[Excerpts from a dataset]
*** Begin section ***
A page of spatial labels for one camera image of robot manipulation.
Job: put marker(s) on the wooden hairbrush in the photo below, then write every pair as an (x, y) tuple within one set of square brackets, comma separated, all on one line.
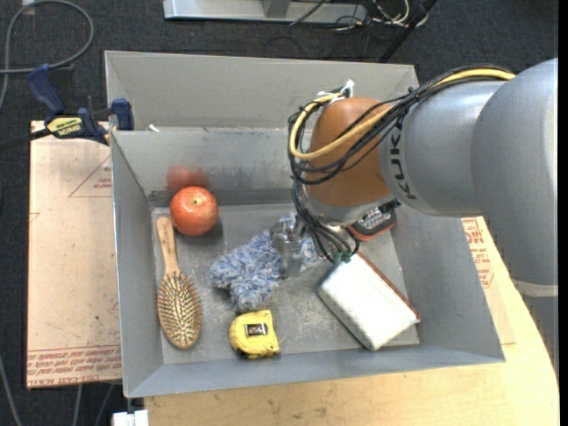
[(178, 306)]

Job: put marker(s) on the red apple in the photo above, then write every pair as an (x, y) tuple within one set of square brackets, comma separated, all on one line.
[(194, 212)]

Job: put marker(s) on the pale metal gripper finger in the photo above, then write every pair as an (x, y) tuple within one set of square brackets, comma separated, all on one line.
[(285, 260), (298, 257)]

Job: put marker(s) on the black keypad in red case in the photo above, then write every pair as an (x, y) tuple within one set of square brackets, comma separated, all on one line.
[(375, 224)]

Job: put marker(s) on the blue and white fluffy cloth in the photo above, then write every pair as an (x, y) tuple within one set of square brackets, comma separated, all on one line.
[(248, 269)]

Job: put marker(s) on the yellow tape measure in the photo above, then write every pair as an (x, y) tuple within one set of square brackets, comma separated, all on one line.
[(254, 333)]

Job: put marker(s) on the brown cardboard board red print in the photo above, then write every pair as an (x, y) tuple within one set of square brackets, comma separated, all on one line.
[(71, 246)]

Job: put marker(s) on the grey metal bin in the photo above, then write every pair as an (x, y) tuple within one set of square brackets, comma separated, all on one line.
[(266, 326)]

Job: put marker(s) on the white box with red-brown edge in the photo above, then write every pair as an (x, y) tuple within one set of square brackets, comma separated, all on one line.
[(366, 302)]

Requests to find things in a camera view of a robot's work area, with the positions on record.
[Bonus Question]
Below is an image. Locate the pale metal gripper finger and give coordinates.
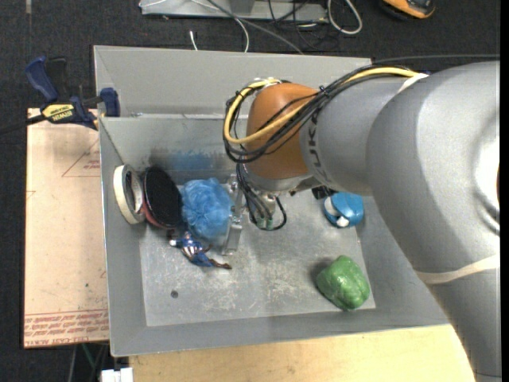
*** End section ***
> [WORK TO COMPLETE]: From the entries above, return exactly the line containing "Job: put marker(s) on the grey", the line containing "[Bonus Question]", and all lines between, and nothing else.

> [EXPECTED OUTPUT]:
Job: put marker(s) on the grey metal bin in the photo above, then write every pair as an (x, y) tuple within one set of square brackets, comma separated, all on one line.
[(266, 326)]

Job: put marker(s) on the white box with red-brown edge in the photo above, then write every pair as an (x, y) tuple within one set of square brackets, comma separated, all on one line.
[(366, 302)]

Requests to find things in a camera view of a robot's work area, with the positions on record.
[Bonus Question]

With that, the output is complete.